Einen Effekt auf Restaurantbesuche hat Corona nach Abendblatt-Informationen zumindest in Hamburg derzeit nicht. Demnach spüren chinesische Restaurants in der Hansestadt nur in Einzelfällen einen Besucherrückgang.
Cornelia Poletto muss Restaurant in China schließen
Die bekannte Hamburger Köchin Cornelia Poletto musste ihr Restaurant „The Twins“ in Shanghai vorübergehend schließen – wegen des in China grassierenden Coronavirus. Das hat die Presseagentur „hesse und hallermann“ bestätigt. Derzeit gehe man davon aus, im Laufe der Woche wieder eröffnen zu können. Allerdings mit speziellen Auflagen zur Desinfektion. Außerdem würden sogenannte Sharing-Menüs, bei denen Gäste mit Stäbchen aus einem Topf essen, vorerst nicht erlaubt sein.
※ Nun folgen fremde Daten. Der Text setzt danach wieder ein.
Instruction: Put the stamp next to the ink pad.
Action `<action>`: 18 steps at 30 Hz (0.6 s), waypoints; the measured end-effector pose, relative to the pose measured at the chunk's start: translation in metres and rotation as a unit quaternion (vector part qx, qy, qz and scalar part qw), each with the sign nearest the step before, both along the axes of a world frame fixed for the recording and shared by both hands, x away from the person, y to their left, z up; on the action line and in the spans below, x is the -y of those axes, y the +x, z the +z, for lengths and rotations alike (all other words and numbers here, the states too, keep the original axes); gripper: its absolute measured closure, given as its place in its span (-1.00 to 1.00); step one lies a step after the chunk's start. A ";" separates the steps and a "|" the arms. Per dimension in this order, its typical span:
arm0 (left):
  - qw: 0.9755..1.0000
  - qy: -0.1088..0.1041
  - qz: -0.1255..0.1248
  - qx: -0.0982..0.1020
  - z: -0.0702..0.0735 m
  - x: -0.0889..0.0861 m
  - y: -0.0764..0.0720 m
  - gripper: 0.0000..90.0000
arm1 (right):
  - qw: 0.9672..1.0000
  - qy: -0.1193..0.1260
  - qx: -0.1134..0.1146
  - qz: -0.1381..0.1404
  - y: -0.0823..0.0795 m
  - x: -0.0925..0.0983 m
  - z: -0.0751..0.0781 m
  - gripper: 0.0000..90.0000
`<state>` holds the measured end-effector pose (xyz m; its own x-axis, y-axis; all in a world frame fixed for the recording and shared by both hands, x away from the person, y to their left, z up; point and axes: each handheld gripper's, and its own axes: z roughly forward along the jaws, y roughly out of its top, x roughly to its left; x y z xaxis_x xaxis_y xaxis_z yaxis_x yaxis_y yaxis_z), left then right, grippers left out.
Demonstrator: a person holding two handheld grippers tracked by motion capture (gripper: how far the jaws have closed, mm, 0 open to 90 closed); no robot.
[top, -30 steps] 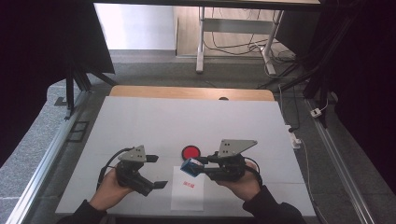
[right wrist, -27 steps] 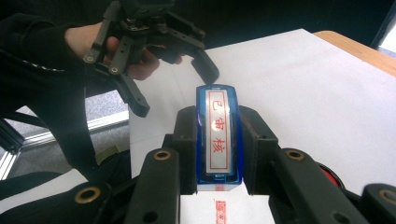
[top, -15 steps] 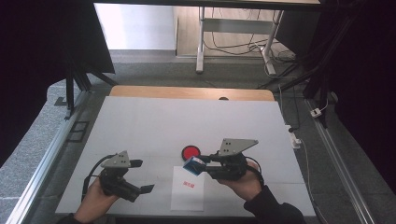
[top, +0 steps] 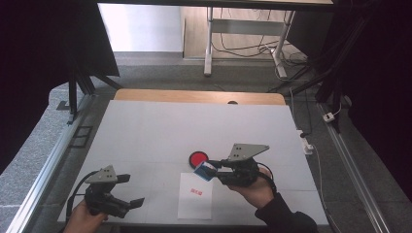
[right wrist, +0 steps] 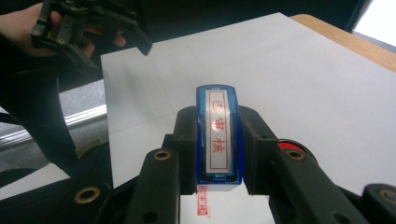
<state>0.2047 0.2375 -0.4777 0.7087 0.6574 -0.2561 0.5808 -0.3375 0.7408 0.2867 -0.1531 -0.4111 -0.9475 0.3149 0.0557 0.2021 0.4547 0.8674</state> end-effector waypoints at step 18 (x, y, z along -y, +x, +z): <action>0.997 0.036 0.062 0.013 0.000 -0.020 -0.016 -1.00 | 0.999 -0.020 0.000 -0.042 0.007 0.013 -0.003 0.57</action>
Poletto hatte das Restaurant 2018 in Shanghai parallel zu der Flagshipstore-Eröffnung des Küchengeräteherstellers „Zwilling“ eröffnet, mit dem sie schon lange zusammenarbeitet. Im „The Twins“ stehen mediterran-italienisch inspirierte Gerichte auf der Karte.
Corona-Test aus Hamburg
Das Hamburger Unternehmen altona Diagnostics GmbH hat die Entwicklung eines Testsystems zum Nachweis des neuen Coronavirus abgeschlossen und Ende der vergangenen Woche auf den Markt gebracht. Mit diesem Test wird es laut dem Hersteller Laboren ermöglicht, den Erreger der neu aufgetretenen Atemwegserkrankung schnell und spezifisch nachzuweisen.